## Assigned task
Look through the data below for the string "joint", and copy every line where it turns up.

## Given information
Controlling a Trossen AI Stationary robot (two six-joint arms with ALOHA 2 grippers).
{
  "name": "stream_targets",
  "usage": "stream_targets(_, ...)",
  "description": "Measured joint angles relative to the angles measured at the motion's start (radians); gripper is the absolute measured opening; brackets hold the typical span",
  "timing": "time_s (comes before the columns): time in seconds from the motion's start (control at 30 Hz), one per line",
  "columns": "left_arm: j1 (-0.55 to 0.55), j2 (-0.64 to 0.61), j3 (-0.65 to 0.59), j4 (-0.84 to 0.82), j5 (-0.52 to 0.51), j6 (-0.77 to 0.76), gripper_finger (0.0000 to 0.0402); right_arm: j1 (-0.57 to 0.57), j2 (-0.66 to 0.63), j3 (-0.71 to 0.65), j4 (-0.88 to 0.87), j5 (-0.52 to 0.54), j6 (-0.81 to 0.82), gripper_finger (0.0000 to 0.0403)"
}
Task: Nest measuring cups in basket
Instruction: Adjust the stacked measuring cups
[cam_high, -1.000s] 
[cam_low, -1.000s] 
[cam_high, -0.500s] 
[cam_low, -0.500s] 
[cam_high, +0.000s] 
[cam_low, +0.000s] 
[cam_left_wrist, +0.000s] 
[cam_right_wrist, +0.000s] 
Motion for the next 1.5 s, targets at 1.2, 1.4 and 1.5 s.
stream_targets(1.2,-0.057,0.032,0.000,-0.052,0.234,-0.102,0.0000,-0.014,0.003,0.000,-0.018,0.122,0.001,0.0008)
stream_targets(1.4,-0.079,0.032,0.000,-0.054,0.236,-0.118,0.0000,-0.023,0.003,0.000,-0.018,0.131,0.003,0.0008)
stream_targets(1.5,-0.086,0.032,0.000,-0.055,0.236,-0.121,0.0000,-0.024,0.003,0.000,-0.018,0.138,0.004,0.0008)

## Expected answer
Controlling a Trossen AI Stationary robot (two six-joint arms with ALOHA 2 grippers).
  "description": "Measured joint angles relative to the angles measured at the motion's start (radians); gripper is the absolute measured opening; brackets hold the typical span",

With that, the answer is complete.